Using SaaS for a more efficient business
Dorma shares their experience
Live Today SaaS might give you more availability, it might cut your capital costs, and it might give you a big empty server room in your basement where you can play ping pong after work, but will it make your business more efficient?
That's the question IT Support Manager Geoff Stone asked himself when DORMA UK decided that it would adopt SaaS as part of its programme of IT upgrades. Do DORMA's staff work better, produce more, or function more efficiently when their software doesn't live in the data centre? Does the IT department really get more done when it doesn't have to upgrade, patch and install? Can SaaS make the business more profitable? Do you think we're going to tell you answer now? Of course not. You have to resolve the dramatic tension by signing up for today's Regcast.
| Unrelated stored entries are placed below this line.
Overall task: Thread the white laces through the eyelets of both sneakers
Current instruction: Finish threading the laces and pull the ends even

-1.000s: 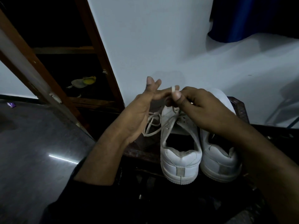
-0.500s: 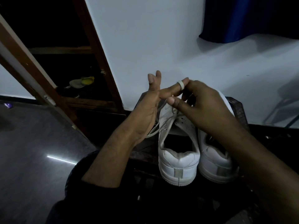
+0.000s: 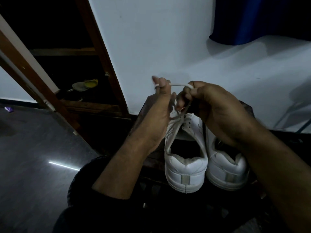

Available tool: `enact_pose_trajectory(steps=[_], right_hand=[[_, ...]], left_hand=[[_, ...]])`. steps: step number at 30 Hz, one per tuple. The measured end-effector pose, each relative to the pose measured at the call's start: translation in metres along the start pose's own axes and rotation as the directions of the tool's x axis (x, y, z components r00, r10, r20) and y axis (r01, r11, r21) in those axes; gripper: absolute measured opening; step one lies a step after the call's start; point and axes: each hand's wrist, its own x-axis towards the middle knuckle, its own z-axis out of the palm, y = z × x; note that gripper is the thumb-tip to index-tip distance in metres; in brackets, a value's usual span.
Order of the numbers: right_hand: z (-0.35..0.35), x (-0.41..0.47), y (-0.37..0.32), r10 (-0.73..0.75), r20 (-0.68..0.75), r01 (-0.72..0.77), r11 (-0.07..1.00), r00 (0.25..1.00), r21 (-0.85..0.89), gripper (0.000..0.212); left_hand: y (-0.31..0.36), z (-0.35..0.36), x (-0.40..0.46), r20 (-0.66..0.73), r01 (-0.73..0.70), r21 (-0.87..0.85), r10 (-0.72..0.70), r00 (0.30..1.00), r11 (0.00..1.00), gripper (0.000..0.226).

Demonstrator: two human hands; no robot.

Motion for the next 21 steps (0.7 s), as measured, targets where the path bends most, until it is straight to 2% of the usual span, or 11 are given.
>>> enact_pose_trajectory(steps=[2, 3, 5, 7, 9, 11, 12, 14, 16, 18, 21], right_hand=[[0.0, -0.003, -0.004, -0.028, 0.032, 0.03, 0.998, 0.999, -0.052, 0.036], [0.0, -0.004, -0.005, -0.048, 0.017, 0.05, 0.993, 0.999, -0.11, 0.041], [-0.003, -0.004, -0.005, -0.068, -0.042, 0.059, 0.979, 0.997, -0.196, 0.044], [-0.008, -0.004, -0.003, -0.066, -0.121, 0.03, 0.961, 0.991, -0.274, 0.043], [-0.013, -0.003, 0.001, -0.081, -0.157, 0.003, 0.895, 0.984, -0.445, 0.044], [-0.015, -0.003, 0.005, -0.086, -0.136, -0.011, 0.804, 0.987, -0.595, 0.043], [-0.015, -0.002, 0.007, -0.084, -0.115, -0.006, 0.783, 0.99, -0.622, 0.042], [-0.015, 0.0, 0.01, -0.086, -0.09, 0.01, 0.774, 0.992, -0.634, 0.04], [-0.016, 0.002, 0.011, -0.086, -0.076, 0.019, 0.78, 0.993, -0.625, 0.034], [-0.017, 0.002, 0.009, -0.082, -0.063, 0.024, 0.781, 0.995, -0.625, 0.028], [-0.022, -0.001, 0.004, -0.083, -0.076, 0.015, 0.766, 0.994, -0.642, 0.021]], left_hand=[[0.001, -0.004, 0.002, -0.12, 0.039, -0.038, -0.043, 0.992, 0.999, 0.127], [0.003, -0.007, 0.003, -0.234, 0.033, -0.059, -0.045, 0.971, 0.998, 0.117], [0.002, -0.016, 0.011, -0.458, -0.083, -0.133, 0.013, 0.889, 0.988, 0.085], [0.006, -0.022, 0.013, -0.537, -0.232, -0.275, 0.051, 0.842, 0.933, 0.066], [0.013, -0.024, 0.012, -0.474, -0.285, -0.424, 0.057, 0.879, 0.86, 0.049], [0.018, -0.023, 0.006, -0.358, -0.227, -0.436, 0.064, 0.932, 0.871, 0.03], [0.018, -0.021, 0.003, -0.299, -0.179, -0.34, 0.075, 0.951, 0.923, 0.027], [0.015, -0.015, 0.0, -0.185, -0.16, 0.032, 0.163, 0.969, 0.987, 0.023], [0.008, -0.01, -0.002, -0.003, -0.239, 0.329, 0.254, 0.967, 0.914, 0.022], [0.005, -0.009, -0.004, 0.082, -0.24, 0.445, 0.227, 0.97, 0.863, 0.027], [0.007, -0.016, -0.002, 0.075, -0.262, 0.448, 0.256, 0.964, 0.855, 0.017]])
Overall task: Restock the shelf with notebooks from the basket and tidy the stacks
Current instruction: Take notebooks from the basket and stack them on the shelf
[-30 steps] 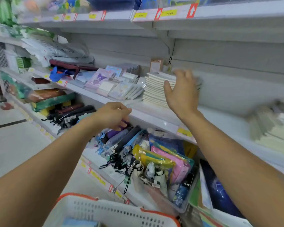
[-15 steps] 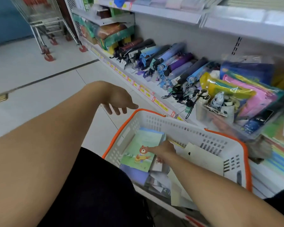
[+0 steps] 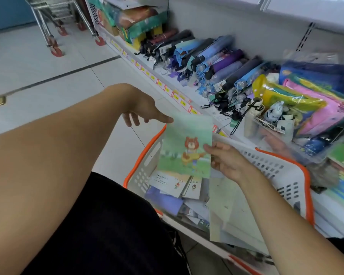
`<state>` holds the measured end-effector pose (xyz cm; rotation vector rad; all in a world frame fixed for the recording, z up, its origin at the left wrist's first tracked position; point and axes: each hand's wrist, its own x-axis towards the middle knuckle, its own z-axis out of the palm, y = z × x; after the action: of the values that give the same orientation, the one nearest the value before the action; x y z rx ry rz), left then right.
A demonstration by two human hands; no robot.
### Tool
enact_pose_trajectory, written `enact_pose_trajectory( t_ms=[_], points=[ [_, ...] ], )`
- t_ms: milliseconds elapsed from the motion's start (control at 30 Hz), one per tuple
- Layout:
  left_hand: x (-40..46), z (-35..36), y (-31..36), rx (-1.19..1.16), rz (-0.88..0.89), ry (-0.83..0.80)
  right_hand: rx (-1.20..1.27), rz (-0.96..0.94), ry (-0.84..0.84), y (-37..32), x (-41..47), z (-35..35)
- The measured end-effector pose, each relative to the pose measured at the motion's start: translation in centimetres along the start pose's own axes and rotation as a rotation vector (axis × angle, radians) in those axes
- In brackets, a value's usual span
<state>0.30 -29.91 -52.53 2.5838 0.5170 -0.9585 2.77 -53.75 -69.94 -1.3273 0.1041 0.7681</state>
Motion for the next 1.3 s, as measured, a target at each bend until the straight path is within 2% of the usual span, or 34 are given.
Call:
enact_pose_trajectory(
  t_ms=[100,167,200,233,300,367,500,700,767,867,1000,1067,1167,1300],
  points=[
    [-0.3,-0.2,-0.2,-0.214,0.082,-0.018,0.229,-0.080,-0.128,-2.1,-0.7,2.0],
    [-0.4,-0.4,0.0,-0.366,0.181,0.042,0.260,-0.060,-0.112,-2.1,-0.1,3.3],
    [-0.3,-0.7,0.1,-0.373,0.205,0.115,0.225,-0.012,-0.051,-1.5,0.3,3.7],
    [-0.2,-1.0,0.3,-0.329,0.210,0.200,0.097,0.048,0.059,-0.4,1.1,3.8],
    [-0.1,-1.5,0.3,-0.205,0.180,0.326,-0.338,0.141,0.270,2.7,2.5,3.6],
    [0.1,-1.6,0.1,-0.150,0.143,0.343,-0.681,0.172,0.316,5.7,3.3,3.7],
    [0.5,-1.4,-0.8,-0.082,0.106,0.277,-0.815,0.157,0.310,8.6,4.1,3.8],
    [1.0,-1.4,-0.9,-0.106,0.111,0.247,-0.684,0.267,0.288,9.3,5.8,1.4],
    [1.0,-1.2,-0.9,-0.095,0.111,0.238,-0.578,0.243,0.254,8.2,4.6,0.3],
    [0.8,-1.1,-0.6,-0.105,0.132,0.260,-0.300,0.089,0.174,4.1,1.0,-1.9],
    [-0.1,-1.4,0.4,-0.163,0.178,0.374,0.129,-0.175,0.069,-3.9,-3.8,-2.7],
    [-0.7,-1.6,1.6,-0.388,0.264,0.381,0.197,-0.263,0.005,-7.3,-4.6,-1.3],
    [-2.6,-1.9,4.9,-0.858,0.449,0.315,0.220,-0.362,0.035,-11.3,-4.9,1.3],
    [-5.1,-2.3,9.0,-1.109,0.567,0.349,0.259,-0.436,0.123,-15.8,-5.9,2.9]
  ],
)
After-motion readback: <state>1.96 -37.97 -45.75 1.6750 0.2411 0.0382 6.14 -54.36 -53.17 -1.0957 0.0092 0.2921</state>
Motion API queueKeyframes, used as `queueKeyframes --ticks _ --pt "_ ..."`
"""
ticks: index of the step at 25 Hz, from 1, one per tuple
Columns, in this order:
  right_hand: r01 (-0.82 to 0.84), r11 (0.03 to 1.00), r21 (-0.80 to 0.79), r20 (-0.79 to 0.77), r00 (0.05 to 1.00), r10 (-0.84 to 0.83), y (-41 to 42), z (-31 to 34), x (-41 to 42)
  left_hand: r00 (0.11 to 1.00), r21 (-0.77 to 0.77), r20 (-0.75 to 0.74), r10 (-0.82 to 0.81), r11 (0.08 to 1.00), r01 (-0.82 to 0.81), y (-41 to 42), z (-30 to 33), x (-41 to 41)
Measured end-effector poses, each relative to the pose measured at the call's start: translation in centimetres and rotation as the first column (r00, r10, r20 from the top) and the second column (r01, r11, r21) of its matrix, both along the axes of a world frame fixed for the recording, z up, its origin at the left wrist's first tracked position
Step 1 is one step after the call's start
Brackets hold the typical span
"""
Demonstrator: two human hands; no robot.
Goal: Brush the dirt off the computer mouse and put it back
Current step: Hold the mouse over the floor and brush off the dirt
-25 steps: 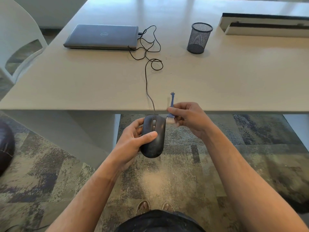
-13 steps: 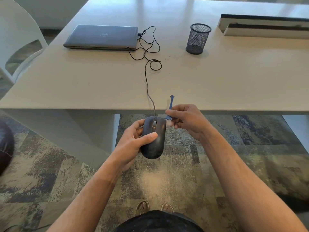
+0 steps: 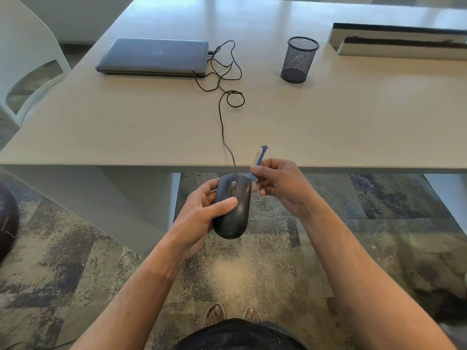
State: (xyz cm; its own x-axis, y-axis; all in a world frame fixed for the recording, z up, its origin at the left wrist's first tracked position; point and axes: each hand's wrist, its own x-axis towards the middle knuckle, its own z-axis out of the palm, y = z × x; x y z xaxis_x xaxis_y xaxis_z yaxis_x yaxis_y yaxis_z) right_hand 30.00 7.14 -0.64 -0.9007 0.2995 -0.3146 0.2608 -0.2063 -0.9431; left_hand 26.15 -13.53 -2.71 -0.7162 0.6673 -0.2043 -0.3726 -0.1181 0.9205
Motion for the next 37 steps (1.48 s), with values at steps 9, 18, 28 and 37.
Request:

Geoff's going to be joined in the studio by The Reg's Lucy Sherriff and Dale Vile from Freeform Dynamics. Dale's got form in this area too: his staff have been using SaaS for seven years, and so he can provide tips on how to negotiate with SaaS service providers so that you get what you need to work better.
We're live today at 11am BST. We’ll have on-going interactive Q&A throughout the Regcast, so you can also add to the wealth of SaaS experience shared on the day. Sign up here for this free event here.
How did you sneak the spam past the moderator(s)?
Side note: All spammers are on my permanent "do not purchase from" list.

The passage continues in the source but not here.